**Work required**: Give back, unchanged, the line containing "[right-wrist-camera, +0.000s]" and every line after it up to the end of the listing.

[Opening Information supplied section]

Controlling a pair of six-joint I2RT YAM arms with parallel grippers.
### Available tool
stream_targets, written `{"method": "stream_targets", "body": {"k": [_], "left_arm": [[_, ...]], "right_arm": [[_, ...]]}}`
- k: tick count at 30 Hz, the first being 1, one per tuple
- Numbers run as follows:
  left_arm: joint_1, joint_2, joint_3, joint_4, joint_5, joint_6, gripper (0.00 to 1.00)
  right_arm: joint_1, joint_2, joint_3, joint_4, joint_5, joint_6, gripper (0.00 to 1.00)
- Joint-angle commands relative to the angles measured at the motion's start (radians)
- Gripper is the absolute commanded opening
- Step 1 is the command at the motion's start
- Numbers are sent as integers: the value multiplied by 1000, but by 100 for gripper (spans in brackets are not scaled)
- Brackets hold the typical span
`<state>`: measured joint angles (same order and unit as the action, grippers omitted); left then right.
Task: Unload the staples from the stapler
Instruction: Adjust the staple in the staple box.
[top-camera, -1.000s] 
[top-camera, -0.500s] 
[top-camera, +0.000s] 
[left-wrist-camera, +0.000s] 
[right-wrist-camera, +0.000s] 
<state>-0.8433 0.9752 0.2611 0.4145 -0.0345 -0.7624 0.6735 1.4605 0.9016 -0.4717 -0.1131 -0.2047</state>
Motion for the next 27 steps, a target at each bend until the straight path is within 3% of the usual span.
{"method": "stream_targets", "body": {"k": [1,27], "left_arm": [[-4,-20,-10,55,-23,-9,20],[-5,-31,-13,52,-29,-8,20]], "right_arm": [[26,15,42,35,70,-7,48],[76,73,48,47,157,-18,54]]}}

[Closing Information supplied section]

**Solution for this task**:
[right-wrist-camera, +0.000s] 
<state>-0.8433 0.9752 0.2611 0.4145 -0.0345 -0.7624 0.6735 1.4605 0.9016 -0.4717 -0.1131 -0.2047</state>
Motion for the next 27 steps, a target at each bend until the straight path is within 3% of the usual span.
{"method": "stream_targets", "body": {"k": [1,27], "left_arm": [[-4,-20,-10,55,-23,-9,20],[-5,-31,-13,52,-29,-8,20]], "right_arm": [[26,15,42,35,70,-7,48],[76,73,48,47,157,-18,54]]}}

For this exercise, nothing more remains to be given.